Diese wurde im August 2019 vom Landesforstbetrieb errichtet, damit dem Aufstieg kein Fall in 50 Meter Tiefe folgt. Denn die Holzstufen sind stark verwittert und ausgespült, ein Geländer fehlt komplett. Vor gut einem Jahr trafen sich Verantwortliche verschiedener Fachbereiche und politischer Ebenen zum Krisengipfel.
„Thale hat sich damals bereiterklärt, eine Lösung zu finden. Die Lösung ist eine Stahltreppe. Es wurden sofort Angebote eingeholt, die seit Oktober auch vorliegen, aber grundsätzlich tut sich nichts“, bemängelt Egon Lüdtke, Vorsitzender des Fremdenverkehrsvereins Bodetal. „Thale hat wenig Geld, aber wir fühlen uns in den Ortsteilen dennoch ein wenig hinten angestellt.“ Das Bild werde durch aktuelle Planungen verstärkt. Denn erst vor wenigen Wochen wurde bekannt, dass rund 13 Millionen Euro in den Hexentanzplatz und das Bergtheater investiert werden sollen. Da dürfe eine Stahltreppe für rund 50.000 Euro kein Problem sein, vor allem in Hinblick auf die Kurtaxe von 3 Euro pro Erwachsenem und Tag in der Saison.
Thales Bürgermeister Thomas Balcerowski (CDU) möchte an der Stelle keine Äpfel mit Birnen vergleichen.
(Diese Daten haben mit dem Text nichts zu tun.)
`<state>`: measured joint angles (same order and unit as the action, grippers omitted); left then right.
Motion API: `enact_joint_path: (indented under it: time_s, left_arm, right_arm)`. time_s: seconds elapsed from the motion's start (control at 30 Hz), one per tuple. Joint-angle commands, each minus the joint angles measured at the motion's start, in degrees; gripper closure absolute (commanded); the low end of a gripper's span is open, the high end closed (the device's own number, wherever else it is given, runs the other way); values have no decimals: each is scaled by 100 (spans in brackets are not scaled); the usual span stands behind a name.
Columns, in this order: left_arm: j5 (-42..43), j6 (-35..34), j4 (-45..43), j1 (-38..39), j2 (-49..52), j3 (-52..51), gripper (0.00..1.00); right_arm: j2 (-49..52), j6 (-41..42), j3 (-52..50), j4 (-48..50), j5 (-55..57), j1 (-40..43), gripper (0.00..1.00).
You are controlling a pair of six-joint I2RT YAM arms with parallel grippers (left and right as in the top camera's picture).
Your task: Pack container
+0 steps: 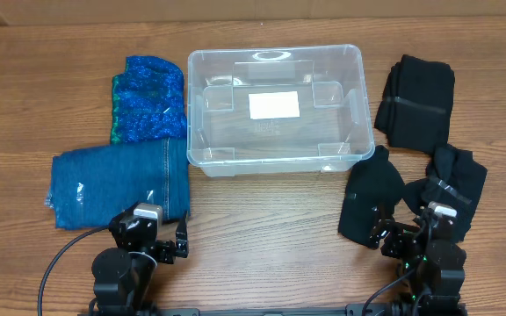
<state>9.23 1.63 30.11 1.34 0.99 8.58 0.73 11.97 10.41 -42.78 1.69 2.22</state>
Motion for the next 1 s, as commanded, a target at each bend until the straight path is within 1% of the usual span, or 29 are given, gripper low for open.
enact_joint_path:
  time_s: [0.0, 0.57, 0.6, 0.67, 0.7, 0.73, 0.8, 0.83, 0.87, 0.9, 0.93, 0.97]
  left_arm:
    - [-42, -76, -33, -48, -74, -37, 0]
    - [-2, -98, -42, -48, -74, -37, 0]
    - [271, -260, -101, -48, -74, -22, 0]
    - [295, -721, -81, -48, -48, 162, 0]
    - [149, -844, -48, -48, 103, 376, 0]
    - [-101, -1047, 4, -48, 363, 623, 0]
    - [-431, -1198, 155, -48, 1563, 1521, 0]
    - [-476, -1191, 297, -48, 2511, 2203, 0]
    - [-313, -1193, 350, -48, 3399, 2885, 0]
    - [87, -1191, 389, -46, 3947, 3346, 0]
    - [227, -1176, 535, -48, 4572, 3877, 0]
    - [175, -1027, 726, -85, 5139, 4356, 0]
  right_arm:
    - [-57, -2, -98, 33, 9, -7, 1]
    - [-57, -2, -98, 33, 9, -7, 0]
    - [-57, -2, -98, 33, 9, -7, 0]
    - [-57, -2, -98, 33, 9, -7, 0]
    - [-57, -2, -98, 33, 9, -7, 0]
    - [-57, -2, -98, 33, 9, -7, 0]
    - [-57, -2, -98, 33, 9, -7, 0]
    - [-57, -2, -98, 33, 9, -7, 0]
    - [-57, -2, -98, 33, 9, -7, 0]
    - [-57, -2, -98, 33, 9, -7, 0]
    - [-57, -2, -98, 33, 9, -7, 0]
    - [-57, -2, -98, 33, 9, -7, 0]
Denn zum Einen würden 90 Prozent des Großprojekts am Hexentanzplatz über Fördermittel finanziert, zum Anderen locke das Vorhaben nach Fertigstellung deutlich mehr Touristen an als ein neues Geländer. Trotzdem sei die Absicherung an dem gefährlichen Abschnitt des Wanderwegs wichtig. Die Stadt sehe sich in der Pflicht, auch wenn hier auf fremdem Grund gebaut werde.
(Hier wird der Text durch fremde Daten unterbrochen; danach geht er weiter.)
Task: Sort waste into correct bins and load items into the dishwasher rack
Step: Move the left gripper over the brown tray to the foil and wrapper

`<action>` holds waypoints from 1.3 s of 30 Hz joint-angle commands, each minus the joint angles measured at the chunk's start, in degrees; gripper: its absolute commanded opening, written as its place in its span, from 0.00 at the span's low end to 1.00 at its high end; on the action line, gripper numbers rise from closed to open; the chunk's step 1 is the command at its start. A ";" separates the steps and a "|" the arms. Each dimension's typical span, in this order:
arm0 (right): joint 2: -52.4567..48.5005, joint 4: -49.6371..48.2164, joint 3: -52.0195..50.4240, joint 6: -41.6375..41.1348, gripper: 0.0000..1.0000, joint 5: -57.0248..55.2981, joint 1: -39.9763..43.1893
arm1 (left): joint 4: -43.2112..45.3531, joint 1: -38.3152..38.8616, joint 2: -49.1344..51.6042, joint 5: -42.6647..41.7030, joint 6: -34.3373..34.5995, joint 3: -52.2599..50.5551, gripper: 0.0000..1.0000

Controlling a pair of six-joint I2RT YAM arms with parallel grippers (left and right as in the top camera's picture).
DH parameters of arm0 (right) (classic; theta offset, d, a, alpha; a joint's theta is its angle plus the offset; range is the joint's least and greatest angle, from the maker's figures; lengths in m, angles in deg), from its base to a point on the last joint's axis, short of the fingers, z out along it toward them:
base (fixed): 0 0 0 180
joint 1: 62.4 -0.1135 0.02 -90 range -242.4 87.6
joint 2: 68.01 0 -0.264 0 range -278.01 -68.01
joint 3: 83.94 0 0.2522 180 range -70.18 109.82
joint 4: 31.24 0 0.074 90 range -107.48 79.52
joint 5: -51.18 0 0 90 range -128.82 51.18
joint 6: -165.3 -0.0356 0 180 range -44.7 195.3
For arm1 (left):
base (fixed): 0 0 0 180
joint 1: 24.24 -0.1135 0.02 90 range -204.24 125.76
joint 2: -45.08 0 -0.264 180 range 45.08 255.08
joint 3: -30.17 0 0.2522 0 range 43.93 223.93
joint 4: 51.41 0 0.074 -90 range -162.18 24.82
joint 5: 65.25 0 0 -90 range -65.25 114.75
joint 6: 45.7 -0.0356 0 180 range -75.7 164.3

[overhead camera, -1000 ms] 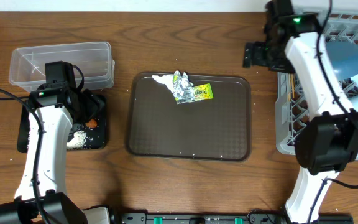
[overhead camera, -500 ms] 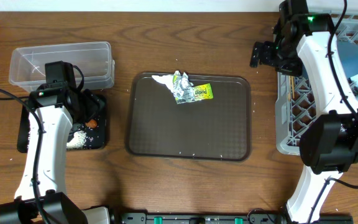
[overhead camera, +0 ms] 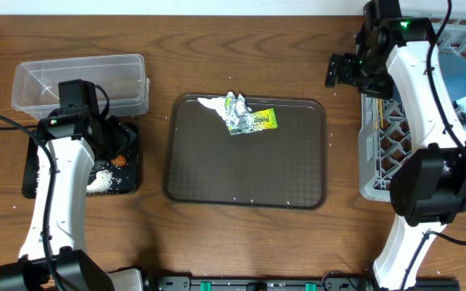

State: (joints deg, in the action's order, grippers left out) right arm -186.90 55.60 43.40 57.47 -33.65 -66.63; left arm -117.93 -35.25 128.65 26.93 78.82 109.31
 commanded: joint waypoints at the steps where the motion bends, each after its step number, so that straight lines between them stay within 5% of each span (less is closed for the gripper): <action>1: -0.07 0.00 0.68 -0.98 0.99 0.24 0.04 | -0.35 -0.24 -0.74 1.31 0.46 0.48 0.98; 11: -0.07 0.00 0.68 -1.01 0.99 0.24 0.02 | 3.13 -0.22 -0.74 1.11 5.42 0.48 0.98; 18: -0.07 0.00 0.68 -0.98 0.99 0.24 0.04 | 0.98 -0.22 -0.72 -26.45 14.25 0.48 0.98; 24: -0.07 0.00 0.68 -0.98 0.99 0.24 0.04 | 10.97 4.20 -0.74 -43.67 6.08 0.68 1.00; 30: -0.07 0.00 0.68 -0.98 0.99 0.24 0.04 | 10.60 16.24 -0.39 -31.12 6.01 7.10 1.00; 35: -0.07 0.00 0.68 -0.98 0.99 0.24 0.04 | -1.75 25.44 4.61 -16.31 2.38 22.80 1.00; 39: -0.07 0.00 0.68 -0.98 0.99 0.24 0.04 | -12.20 29.40 13.60 -13.25 -4.33 37.22 1.00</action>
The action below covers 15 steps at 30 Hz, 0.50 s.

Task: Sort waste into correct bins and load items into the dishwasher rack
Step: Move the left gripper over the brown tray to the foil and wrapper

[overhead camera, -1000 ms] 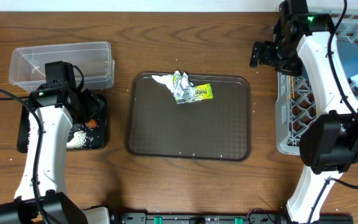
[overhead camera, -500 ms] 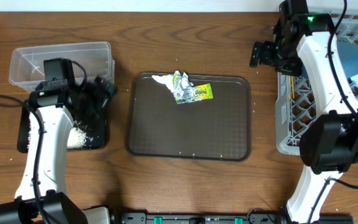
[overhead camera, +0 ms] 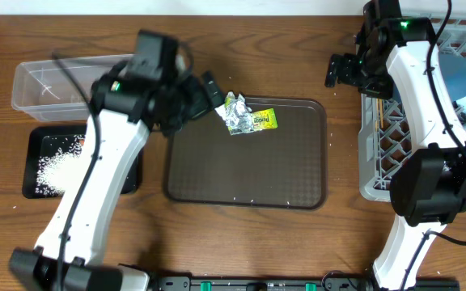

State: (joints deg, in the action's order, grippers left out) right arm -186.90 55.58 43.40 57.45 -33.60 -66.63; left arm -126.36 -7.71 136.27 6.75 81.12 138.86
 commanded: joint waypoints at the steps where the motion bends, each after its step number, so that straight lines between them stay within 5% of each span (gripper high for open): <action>1: -0.07 0.02 0.68 -0.96 0.99 0.20 0.04 | -6.05 2.49 8.41 7.19 -8.00 10.64 1.00; 15: -0.07 0.02 0.68 -0.96 0.99 0.20 0.04 | -6.01 4.44 29.77 7.34 -8.07 16.50 1.00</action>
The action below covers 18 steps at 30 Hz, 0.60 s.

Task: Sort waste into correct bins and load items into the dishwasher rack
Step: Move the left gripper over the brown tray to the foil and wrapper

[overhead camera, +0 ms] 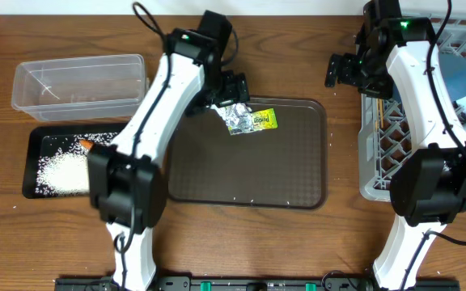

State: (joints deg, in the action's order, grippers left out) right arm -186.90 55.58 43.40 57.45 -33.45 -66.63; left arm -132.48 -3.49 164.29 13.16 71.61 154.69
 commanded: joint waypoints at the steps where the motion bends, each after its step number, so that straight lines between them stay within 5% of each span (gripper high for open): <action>1: -0.07 0.02 0.68 -0.96 0.99 0.04 0.04 | 0.35 0.37 2.73 0.90 1.53 0.63 1.00; 18: -0.07 0.02 0.68 -0.96 0.99 0.04 -0.02 | 7.43 4.70 14.58 0.96 4.33 0.09 0.92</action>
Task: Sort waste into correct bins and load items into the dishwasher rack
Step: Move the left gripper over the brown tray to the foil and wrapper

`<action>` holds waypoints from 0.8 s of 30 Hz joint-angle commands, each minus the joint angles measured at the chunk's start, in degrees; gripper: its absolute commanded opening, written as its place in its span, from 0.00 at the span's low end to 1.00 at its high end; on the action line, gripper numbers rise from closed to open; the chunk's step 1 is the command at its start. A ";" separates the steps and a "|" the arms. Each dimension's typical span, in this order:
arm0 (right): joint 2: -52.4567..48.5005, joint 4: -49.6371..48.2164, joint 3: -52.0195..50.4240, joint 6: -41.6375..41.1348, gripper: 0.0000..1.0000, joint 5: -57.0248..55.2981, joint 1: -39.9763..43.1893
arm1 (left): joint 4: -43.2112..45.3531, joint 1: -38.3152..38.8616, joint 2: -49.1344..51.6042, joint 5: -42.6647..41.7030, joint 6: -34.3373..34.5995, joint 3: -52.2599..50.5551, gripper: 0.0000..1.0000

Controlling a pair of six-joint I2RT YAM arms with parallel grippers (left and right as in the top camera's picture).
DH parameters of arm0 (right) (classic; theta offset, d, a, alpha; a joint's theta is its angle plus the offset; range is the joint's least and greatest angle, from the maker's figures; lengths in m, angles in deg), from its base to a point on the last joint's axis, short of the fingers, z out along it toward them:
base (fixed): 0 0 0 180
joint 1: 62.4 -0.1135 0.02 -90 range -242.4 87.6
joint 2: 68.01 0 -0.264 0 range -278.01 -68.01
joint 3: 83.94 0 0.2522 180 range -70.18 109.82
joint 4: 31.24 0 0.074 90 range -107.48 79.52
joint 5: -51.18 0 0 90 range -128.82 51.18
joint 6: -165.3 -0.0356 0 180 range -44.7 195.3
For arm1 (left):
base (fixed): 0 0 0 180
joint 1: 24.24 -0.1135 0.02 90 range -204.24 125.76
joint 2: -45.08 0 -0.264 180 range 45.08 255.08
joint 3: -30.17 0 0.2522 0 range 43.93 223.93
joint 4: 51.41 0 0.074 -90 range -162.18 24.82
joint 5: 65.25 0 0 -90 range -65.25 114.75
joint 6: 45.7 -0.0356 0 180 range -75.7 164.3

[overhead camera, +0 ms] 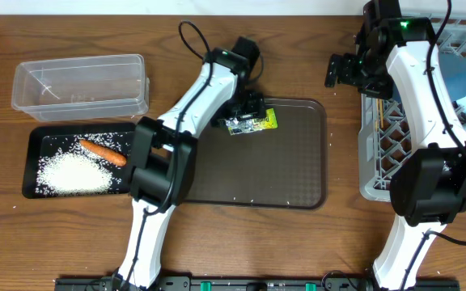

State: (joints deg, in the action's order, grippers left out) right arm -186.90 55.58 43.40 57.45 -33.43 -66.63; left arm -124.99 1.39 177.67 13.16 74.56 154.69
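A crumpled silver and yellow-green wrapper (254, 123) lies at the back of the brown tray (249, 174). My left gripper (241, 111) hangs right over the wrapper's left part and covers it; its fingers are hidden under the wrist, so their state does not show. My right gripper (332, 70) hovers over the table just left of the grey dishwasher rack (387, 137), open, with nothing between its fingers. A black bin tray (35, 149) at the left holds white rice (71, 172) and a carrot (102, 151). Behind it stands a clear plastic bin (79, 81).
The rack at the right holds a blue dish (462, 77). The left arm stretches from the front edge across the brown tray's left side. A few white crumbs lie on the brown tray and the table.
My left gripper has moved right and slightly toward the front, from the tray's back edge to directly over the wrapper, hiding its white end. The right arm has not moved.
My left gripper was first over the black tray with the rice and carrot. Then it was near the brown tray's back left corner, then at the back edge beside the wrapper, and now over the wrapper. The right gripper stayed by the rack throughout.
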 commanded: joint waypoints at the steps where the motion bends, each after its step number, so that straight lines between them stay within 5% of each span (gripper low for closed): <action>1: -0.07 0.02 0.68 -0.96 0.99 0.02 -0.02 | -0.02 -0.20 1.57 0.96 1.36 0.07 0.92; 11: -0.07 0.02 0.68 -0.96 0.99 0.02 -0.02 | -0.13 -0.15 1.79 0.96 1.33 0.04 0.64; 18: -0.07 0.02 0.68 -0.96 0.99 0.02 -0.02 | -1.57 -0.15 1.70 0.94 1.33 0.07 0.25; 24: -0.07 0.02 0.68 -0.96 0.99 0.02 -0.02 | -2.71 -0.15 1.09 0.90 1.36 0.07 0.10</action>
State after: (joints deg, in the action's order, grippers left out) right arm -186.90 55.56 43.40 57.45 -33.43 -66.63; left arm -126.93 1.37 179.44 13.36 75.85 154.64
„Derzeit reden wir mit dem Landesforstbetrieb über eine Kostenbeteiligung“, informiert Balcerowski. Schließlich sei der Betrieb als Eigentümer verantwortlich, eine finanzielle Unterstützung im vergangenen Jahr bereits mündlich zugesichert worden. Auch der Harzklub habe damals seine Hilfsbereitschaft signalisiert.
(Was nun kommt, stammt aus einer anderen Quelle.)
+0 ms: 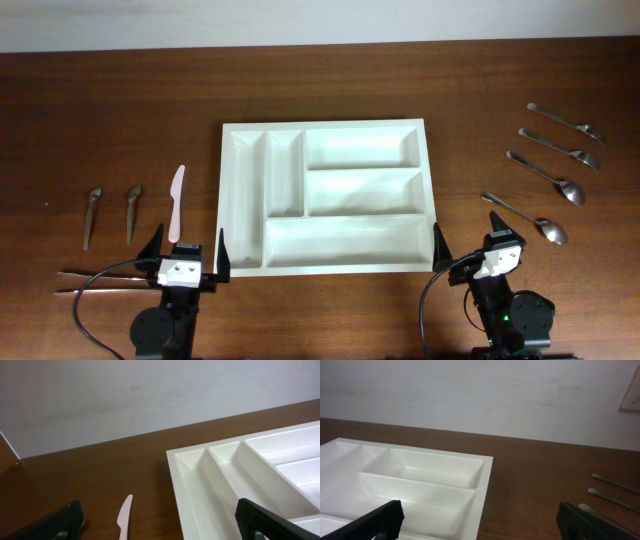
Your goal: Pack container
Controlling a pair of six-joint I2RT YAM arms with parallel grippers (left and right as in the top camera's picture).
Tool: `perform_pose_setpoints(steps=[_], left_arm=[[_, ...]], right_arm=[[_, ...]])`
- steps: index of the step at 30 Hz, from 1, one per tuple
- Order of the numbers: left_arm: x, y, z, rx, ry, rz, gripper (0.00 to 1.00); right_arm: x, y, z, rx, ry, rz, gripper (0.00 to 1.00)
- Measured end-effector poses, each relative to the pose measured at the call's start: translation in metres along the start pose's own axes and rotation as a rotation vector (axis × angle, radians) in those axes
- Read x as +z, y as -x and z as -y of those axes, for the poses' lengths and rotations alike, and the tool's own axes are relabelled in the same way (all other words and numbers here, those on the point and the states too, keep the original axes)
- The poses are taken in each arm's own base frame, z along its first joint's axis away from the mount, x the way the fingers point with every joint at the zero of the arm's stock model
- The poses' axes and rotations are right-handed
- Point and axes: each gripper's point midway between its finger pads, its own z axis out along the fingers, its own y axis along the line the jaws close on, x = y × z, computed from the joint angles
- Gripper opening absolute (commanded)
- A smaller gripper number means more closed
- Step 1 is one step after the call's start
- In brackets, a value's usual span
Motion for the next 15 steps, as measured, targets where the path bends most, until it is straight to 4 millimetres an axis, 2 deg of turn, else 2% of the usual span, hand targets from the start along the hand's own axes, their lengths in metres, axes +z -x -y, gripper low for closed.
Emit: perform_pose_setpoints(steps=[15], left_arm=[[0.0,0.0,-0.0001,0.0,0.0,0.0,0.99]], right_arm=[[0.0,0.0,0.0009,0.0,-0.005,0.0,0.99]])
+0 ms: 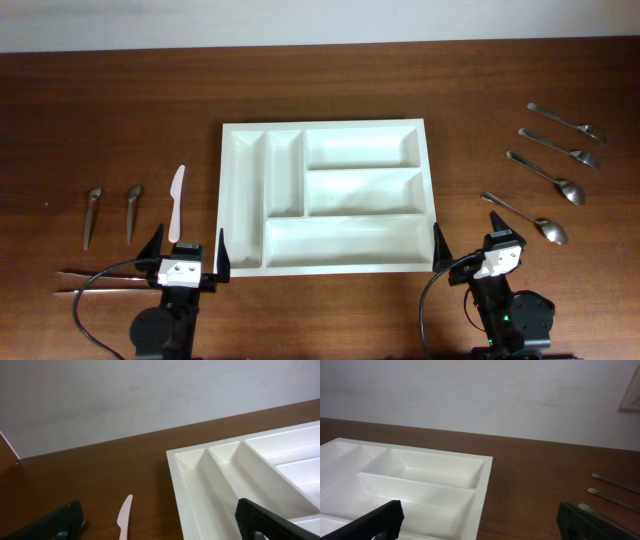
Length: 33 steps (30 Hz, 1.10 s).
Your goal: Pack container
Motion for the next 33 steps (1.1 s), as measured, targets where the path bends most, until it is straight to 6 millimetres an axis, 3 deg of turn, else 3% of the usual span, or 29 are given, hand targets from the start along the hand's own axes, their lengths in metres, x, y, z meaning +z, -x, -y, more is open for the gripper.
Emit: perform_pose_setpoints(steps=[15,23,27,33], left_arm=[[0.0,0.0,0.0,0.0,0.0,0.0,0.99],[0.0,0.0,0.0,0.0,0.0,0.0,0.99],[0.0,0.0,0.0,0.0,0.0,0.0,0.99],[0.0,0.0,0.0,0.0,0.0,0.0,0.99]], right_arm=[[0.0,0.002,-0.003,-0.001,0.019,0.007,0.99],[-0.001,0.009,-0.008,0.095,0.047,0.022,0.99],[-0.008,0.038,-0.009,0.112,0.059,0.07,0.99],[-0.025,0.114,-0.01,0.104,0.066,0.176,0.99]])
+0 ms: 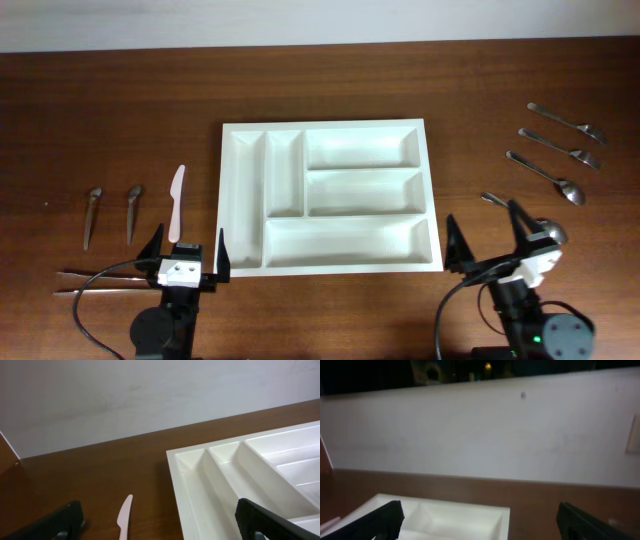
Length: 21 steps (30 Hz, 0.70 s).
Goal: Pack container
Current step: 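Move the right gripper over the spoons on the right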
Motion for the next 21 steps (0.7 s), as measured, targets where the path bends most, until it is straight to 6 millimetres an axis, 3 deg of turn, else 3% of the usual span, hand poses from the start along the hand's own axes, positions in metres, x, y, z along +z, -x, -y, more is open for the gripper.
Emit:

„Wenn die Finanzierung geklärt ist und das Wetter mitspielt, geht es los“, verspricht der Verwaltungschef. „Die Wandersaison beginnt Ostern, das werden wir nicht schaffen“, räumt er ein. Das Ziel sei aber eine Fertigstellung im Mai. Und noch eins stellt er klar: Selbst wenn die Stadt kein zusätzliches Geld auftreiben könne, werde gebaut. „Dann müssen wir in den sauren Apfel beißen, aber in dem Fall bleiben dann andere Sachen liegen.“
Entstehen soll übrigens keine komplette Stahltreppe, wie sie sich Egon Lüdtke analog der Verbindung von der L 93 zum Roßtrappenweg wünscht. Dafür seien aber auch der angedachte Handlauf aus Robinienholz oder einem dicken Hanfseil vom Tisch. Auch wenn die Naturmaterialien sich besser ins Landschaftsbild einfügen würden, seien sie eben auch witterungsanfällig. Laut Balcerowski sollen Betonelemente sowie ein Geländer aus Metall für mehr Sicherheit sorgen.
Alle, die bis dahin nicht auf den einzigartigen Doppelblick auf die Bode verzichten wollen, können den Wilhelmsblick weiterhin über den Kammweg aus Richtung Treseburg erreichen. Oben angekommen, ermöglicht der 314 Meter hohe Fels zu beiden Seiten eine Sicht auf den sagenumwobenen Fluss, der sich um das Gestein windet. Hier befindet sich zudem die Stempelstelle 66 der Harzer Wandernadel. Ein zweiter Kasten wurde vorübergehend an der Holzwand angebracht. Wanderfreunde können sich den Stempel also auch ohne mühsamen Aufstieg oder langen Umweg holen. Zumindest, bis auch diese Mauer fällt.